* [Exercise description]:
Search the material for the word "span" and copy each line that holds it.

* [Material provided]:
▶

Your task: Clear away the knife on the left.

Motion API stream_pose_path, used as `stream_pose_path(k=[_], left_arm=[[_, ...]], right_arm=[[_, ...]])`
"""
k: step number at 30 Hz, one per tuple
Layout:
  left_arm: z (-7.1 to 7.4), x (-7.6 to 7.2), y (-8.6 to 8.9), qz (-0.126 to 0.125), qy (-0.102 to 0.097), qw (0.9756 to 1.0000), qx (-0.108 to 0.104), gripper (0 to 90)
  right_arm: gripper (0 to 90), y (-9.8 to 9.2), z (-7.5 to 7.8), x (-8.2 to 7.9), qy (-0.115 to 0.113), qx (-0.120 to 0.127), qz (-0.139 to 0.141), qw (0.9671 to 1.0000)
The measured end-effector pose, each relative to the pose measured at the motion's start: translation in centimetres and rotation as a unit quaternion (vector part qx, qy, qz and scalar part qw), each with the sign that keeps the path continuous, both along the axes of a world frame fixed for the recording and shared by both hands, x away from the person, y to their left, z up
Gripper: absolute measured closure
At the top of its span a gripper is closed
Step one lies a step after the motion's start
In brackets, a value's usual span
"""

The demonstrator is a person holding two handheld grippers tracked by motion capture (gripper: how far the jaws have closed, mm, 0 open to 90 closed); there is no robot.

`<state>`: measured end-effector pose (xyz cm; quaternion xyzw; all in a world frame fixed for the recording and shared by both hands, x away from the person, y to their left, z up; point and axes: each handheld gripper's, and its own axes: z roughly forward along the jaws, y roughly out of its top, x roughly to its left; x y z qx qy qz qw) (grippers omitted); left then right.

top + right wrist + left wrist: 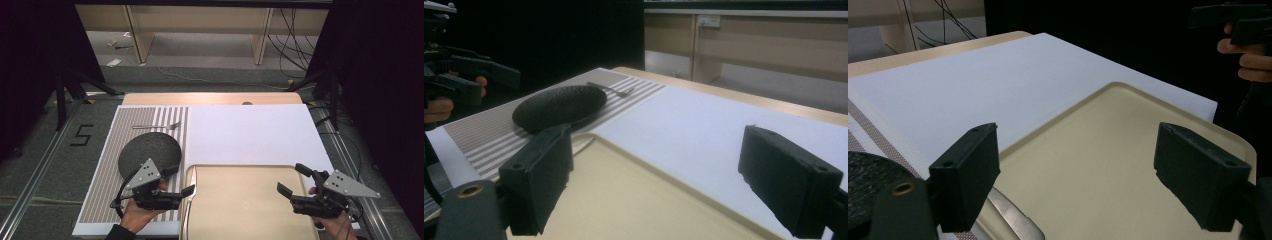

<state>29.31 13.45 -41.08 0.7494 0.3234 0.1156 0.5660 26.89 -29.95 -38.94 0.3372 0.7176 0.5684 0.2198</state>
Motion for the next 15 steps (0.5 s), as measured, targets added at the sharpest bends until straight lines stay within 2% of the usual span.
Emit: stream_pose_path(k=[15], left_arm=[[-0.02,-0.01,-0.12,-0.005,0.001,1.0,-0.001,18.1]], right_arm=[[15.2,-0.02,-0.02,0.04,-0.001,-0.002,-0.002,1.0]])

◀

* [Task output]:
At the top of its span a gripper is closed
In brackets, a value's usual span
Motion for the next 15 steps (0.5 s), as measured, targets added at the sharpest bends until straight lines stay within 2% of the usual span.

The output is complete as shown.